Instructions for the task -
Your answer must be the data repeated exactly, with no pictures in it.

- - - -

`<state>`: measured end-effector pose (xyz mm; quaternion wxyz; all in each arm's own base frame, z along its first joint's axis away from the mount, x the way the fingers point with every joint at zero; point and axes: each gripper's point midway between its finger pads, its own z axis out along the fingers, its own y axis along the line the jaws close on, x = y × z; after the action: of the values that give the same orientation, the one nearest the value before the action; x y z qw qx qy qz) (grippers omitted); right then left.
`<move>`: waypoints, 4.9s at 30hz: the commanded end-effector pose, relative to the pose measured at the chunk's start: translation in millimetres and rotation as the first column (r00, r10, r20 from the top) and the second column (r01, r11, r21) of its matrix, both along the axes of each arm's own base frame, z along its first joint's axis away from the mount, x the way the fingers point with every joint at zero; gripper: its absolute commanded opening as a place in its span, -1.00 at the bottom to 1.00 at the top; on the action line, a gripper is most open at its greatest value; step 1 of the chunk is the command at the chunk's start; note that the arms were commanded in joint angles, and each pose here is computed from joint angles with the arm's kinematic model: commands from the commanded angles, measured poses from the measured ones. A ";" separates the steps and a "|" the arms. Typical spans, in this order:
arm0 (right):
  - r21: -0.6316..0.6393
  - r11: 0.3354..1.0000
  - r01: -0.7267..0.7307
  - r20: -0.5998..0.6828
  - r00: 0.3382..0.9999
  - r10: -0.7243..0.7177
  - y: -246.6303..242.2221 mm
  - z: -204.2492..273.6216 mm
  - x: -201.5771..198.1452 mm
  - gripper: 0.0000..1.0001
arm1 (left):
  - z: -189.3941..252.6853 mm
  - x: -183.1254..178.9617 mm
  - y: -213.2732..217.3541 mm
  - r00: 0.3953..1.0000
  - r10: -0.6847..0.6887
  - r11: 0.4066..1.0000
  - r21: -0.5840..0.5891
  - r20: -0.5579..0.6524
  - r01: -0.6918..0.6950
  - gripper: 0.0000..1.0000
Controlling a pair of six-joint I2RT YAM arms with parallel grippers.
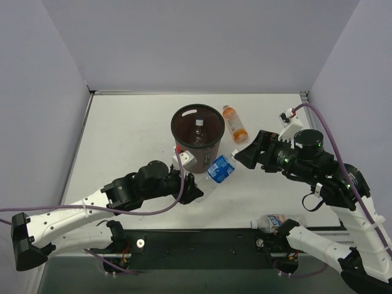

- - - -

Solution below -
`<state>`: measured end-effector pose (xyz mm; quaternion wxyz; all in each arm's own base frame, z along its first joint's axis away from the mount, x the way the fingers point with every joint at zero; point and axes: each gripper's point midway between its finger pads, its own z axis out along the fingers, its own y axis along the line the jaws close on, x = y × z; after the action: of the values that give the same orientation, the one nearest the value before the action; x y z qw qx qy qz) (grippers omitted); right then left.
`<move>`: waypoints, 4.9s at 30hz: the commanded end-effector pose, relative to the pose measured at the chunk's start: translation in millimetres and rotation as the first column (r00, r10, r20 from the top) and the second column (r01, r11, r21) of its matrix, both along the axes of each arm's own base frame, z along its first joint's axis away from the mount, x the way the fingers point with every joint at zero; gripper: its absolute commanded opening as a place in its span, -1.00 at the bottom to 1.00 at the top; on the action line, a gripper is most open at its greatest value; step 1 of the chunk is the command at the chunk's start; note that the arms were commanded in joint angles, and each pose here is computed from joint angles with the arm's kinematic model: commands from the commanded angles, measured poses from the measured ones. A ";" separates the steps and a "|" the arms. Typical spans, in this order:
arm0 (right):
  - r21: -0.6316..0.6393
  - r11: 0.3354..1.0000
  - r01: -0.7267..0.7307
  - r20: -0.5998..0.6828
  - r00: 0.3382..0.9999
  - r10: -0.7243..0.7177
  - y: -246.6303..242.2221 mm
  - z: -204.2492..273.6216 mm
  - x: -201.5771..198.1452 mm
  - gripper: 0.0000..1.0001
arm1 (left):
  - z: -189.3941..252.6853 mm
  - x: -183.1254..178.9617 mm
  - y: -213.2732..217.3541 mm
  - r00: 0.3953..1.0000
  - r10: -0.6847..0.6887
  - r11: 0.4066..1.0000
  - r21: -0.5840..0.5891
  - r20: -0.5579..0.6524
  - r01: -0.6918..0.6950
  - gripper: 0.0000..1.0000
Controlling a pair of six-joint I2RT YAM arms with parallel grippers.

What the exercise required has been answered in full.